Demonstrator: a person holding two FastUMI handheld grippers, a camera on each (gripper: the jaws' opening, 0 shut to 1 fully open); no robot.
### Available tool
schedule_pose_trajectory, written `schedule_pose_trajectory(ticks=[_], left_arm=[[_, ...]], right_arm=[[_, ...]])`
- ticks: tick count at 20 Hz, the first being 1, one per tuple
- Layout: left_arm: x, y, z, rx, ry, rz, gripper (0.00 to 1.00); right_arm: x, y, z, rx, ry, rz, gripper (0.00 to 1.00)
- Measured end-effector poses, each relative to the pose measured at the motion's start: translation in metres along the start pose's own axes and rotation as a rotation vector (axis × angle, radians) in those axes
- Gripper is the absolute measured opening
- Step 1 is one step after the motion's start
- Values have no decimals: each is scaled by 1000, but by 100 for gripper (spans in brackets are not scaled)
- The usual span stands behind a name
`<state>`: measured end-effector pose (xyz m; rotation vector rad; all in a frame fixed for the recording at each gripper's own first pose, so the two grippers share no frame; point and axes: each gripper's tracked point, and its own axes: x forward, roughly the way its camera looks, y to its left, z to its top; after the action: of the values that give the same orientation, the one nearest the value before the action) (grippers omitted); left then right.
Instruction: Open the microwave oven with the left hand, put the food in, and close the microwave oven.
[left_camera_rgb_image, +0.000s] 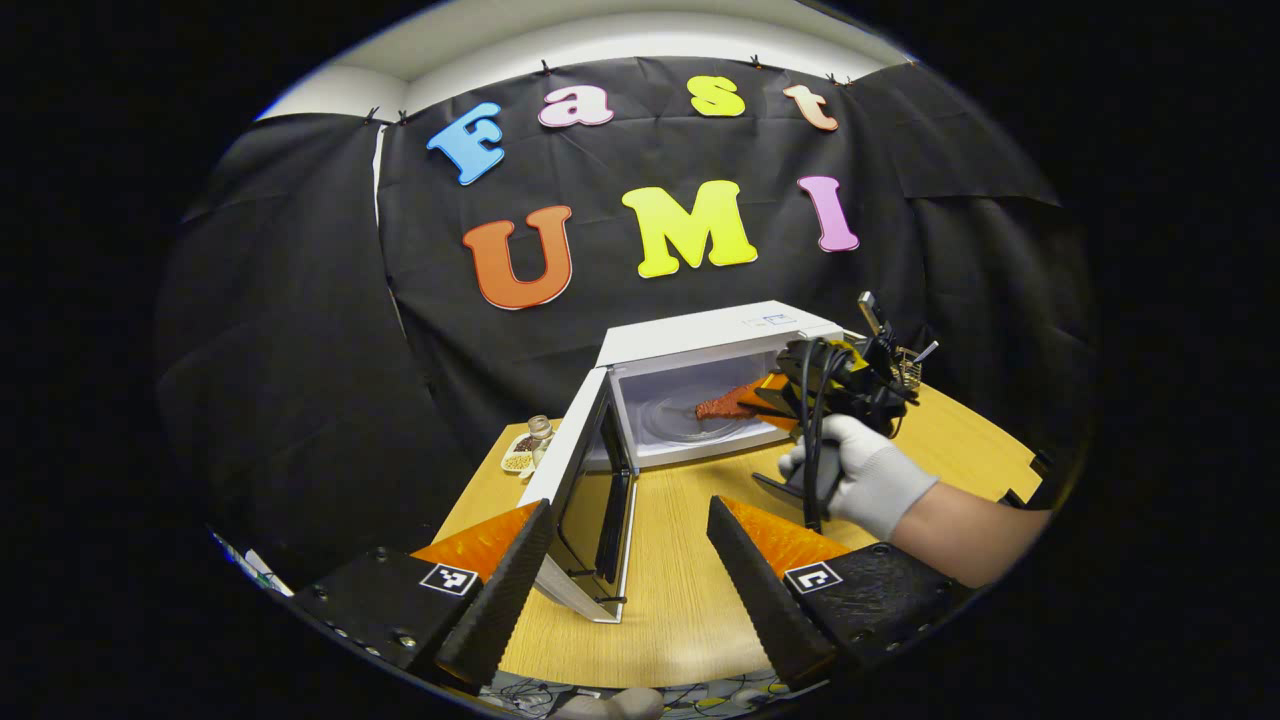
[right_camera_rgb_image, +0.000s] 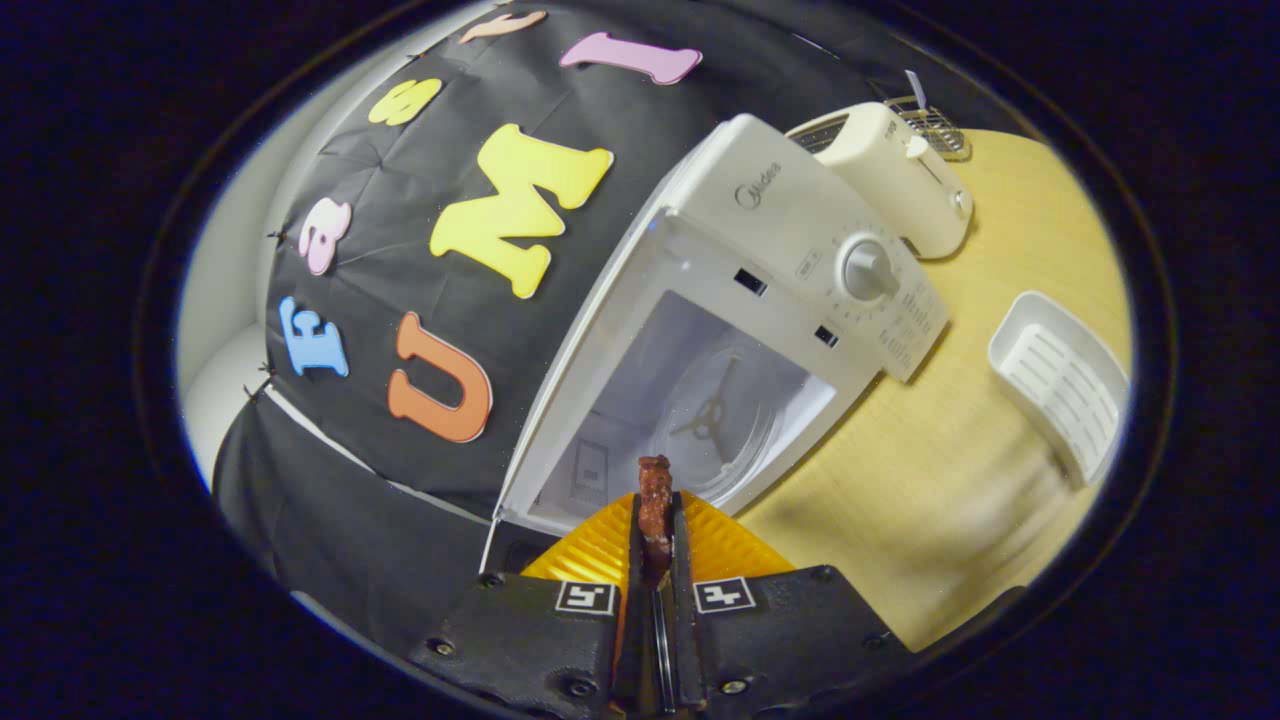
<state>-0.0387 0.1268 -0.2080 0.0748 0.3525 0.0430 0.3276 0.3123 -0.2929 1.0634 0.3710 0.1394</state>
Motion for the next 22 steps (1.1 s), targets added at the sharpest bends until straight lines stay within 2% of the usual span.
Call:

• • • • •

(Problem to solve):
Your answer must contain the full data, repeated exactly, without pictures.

(Task result):
Demonstrator: a person holding two FastUMI handheld grippers, a camera on each (gripper: the jaws' opening, 0 shut to 1 fully open); no robot.
### Available tool
schedule_pose_trajectory, written `schedule_pose_trajectory(ticks=[_], left_arm=[[_, ...]], right_arm=[[_, ...]])`
- ticks: tick count at 20 Hz, the first being 1, one per tuple
- Layout: left_arm: x, y, z, rx, ry, rz, gripper (0.00 to 1.00); right_arm: x, y, z, rx, ry, rz, gripper (0.00 to 1.00)
- Measured end-effector poses, each relative to the pose measured at the motion's start: translation in metres along the start pose's own axes and rotation as a rotation vector (axis × angle, radians) in those axes
- Gripper is the absolute measured opening
- Step 1 is one step after the motion's start
- Values have no decimals: each is scaled by 1000, but by 100 for gripper (spans in brackets are not scaled)
- The usual span stands behind a name
`<state>`: measured end-effector pose (xyz m; rotation vector rad; all in a frame fixed for the recording at each gripper's own first pose, so the two grippers share no frame; point and axes: each gripper's tracked point, and its own axes: x forward, roughly the way its camera looks, y to its left, z to its top; after the action: of the values that give the same orientation, the one nearest the value before the action) (grippers omitted); left then right.
Instruction: Open the microwave oven with the left hand, put the food in, and close the microwave oven.
[left_camera_rgb_image, +0.000s] 
[right_camera_rgb_image, +0.000s] 
<state>-0.0387 0.1268 -0.2080 0.0748 0.3525 0.0430 0.3276 0.3123 -0.2929 1.0634 0.3710 0.1394</state>
Motion for the next 22 steps (1.1 s), targets added at the sharpest bends until straight lines stay within 2% of the usual span.
Call:

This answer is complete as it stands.